# [AIM OF THE TASK]
Print this span of the material below exactly: the line with "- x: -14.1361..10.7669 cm", the line with "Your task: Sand", and every line between them, but nothing else.
——
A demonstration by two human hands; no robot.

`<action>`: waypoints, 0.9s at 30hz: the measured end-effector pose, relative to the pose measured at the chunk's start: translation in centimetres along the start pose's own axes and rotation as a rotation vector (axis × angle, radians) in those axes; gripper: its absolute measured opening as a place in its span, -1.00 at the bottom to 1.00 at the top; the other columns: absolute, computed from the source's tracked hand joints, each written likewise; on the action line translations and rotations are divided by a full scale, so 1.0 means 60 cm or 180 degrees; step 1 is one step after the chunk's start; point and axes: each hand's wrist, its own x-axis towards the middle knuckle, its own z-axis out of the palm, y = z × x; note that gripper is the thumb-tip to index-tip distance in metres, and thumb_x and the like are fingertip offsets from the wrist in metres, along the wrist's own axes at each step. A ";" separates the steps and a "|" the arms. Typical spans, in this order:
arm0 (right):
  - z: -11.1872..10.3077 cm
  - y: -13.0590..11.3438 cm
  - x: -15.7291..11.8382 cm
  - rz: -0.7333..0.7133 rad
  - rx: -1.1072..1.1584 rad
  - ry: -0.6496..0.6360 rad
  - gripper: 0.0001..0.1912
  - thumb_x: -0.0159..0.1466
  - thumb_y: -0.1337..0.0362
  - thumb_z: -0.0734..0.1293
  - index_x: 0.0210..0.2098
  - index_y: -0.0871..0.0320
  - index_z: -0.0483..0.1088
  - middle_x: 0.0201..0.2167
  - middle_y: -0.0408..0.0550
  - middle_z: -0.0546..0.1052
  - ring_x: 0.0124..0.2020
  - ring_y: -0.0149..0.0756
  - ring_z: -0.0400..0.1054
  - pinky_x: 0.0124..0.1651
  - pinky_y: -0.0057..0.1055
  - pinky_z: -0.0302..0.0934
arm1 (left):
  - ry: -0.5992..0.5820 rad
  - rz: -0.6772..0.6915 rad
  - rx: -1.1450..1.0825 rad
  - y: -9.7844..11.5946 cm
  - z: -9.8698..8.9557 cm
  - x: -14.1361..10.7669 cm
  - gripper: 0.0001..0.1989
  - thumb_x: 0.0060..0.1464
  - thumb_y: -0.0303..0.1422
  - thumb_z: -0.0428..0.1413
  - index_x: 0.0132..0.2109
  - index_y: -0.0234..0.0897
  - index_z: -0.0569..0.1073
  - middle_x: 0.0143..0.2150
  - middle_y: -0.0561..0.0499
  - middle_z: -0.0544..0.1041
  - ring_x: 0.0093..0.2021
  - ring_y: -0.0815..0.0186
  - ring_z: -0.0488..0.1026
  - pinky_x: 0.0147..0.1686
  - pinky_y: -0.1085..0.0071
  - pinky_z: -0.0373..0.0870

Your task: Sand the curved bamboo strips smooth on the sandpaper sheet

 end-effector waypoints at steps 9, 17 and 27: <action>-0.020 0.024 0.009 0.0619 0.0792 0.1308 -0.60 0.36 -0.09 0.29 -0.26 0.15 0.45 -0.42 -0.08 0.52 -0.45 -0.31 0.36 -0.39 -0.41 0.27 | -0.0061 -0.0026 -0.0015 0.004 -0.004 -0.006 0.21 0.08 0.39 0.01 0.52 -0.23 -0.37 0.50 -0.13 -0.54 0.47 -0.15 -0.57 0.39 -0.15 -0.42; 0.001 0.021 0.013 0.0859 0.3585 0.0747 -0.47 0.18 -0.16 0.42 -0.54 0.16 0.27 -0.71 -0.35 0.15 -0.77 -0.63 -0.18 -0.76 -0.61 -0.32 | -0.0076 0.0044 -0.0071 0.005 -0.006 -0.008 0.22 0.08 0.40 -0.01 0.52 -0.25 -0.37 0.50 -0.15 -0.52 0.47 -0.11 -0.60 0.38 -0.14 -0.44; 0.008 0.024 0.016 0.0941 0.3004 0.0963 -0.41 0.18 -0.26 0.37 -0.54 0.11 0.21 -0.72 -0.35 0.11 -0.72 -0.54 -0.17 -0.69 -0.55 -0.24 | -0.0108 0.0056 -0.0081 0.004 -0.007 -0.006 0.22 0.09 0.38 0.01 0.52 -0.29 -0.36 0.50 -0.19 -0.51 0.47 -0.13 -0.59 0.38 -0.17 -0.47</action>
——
# [WRITTEN ANSWER]
  - x: -14.1361..10.7669 cm
  - gripper: 0.0001..0.1989
  - thumb_x: 0.0060..0.1464
  - thumb_y: -0.0303..0.1422
  - thumb_z: -0.0428..0.1413
  - index_x: 0.0132..0.2109
  - index_y: -0.0234..0.0897
  - index_z: -0.0569..0.1073
  - middle_x: 0.0143..0.2150
  - middle_y: -0.0561..0.0499
  - middle_z: -0.0544..0.1041
  - ring_x: 0.0093..0.2021
  - ring_y: -0.0815..0.0186
  - ring_z: -0.0488..0.1026
  - pinky_x: 0.0147..0.1686
  - pinky_y: -0.1085..0.0071
  - pinky_z: -0.0373..0.0870

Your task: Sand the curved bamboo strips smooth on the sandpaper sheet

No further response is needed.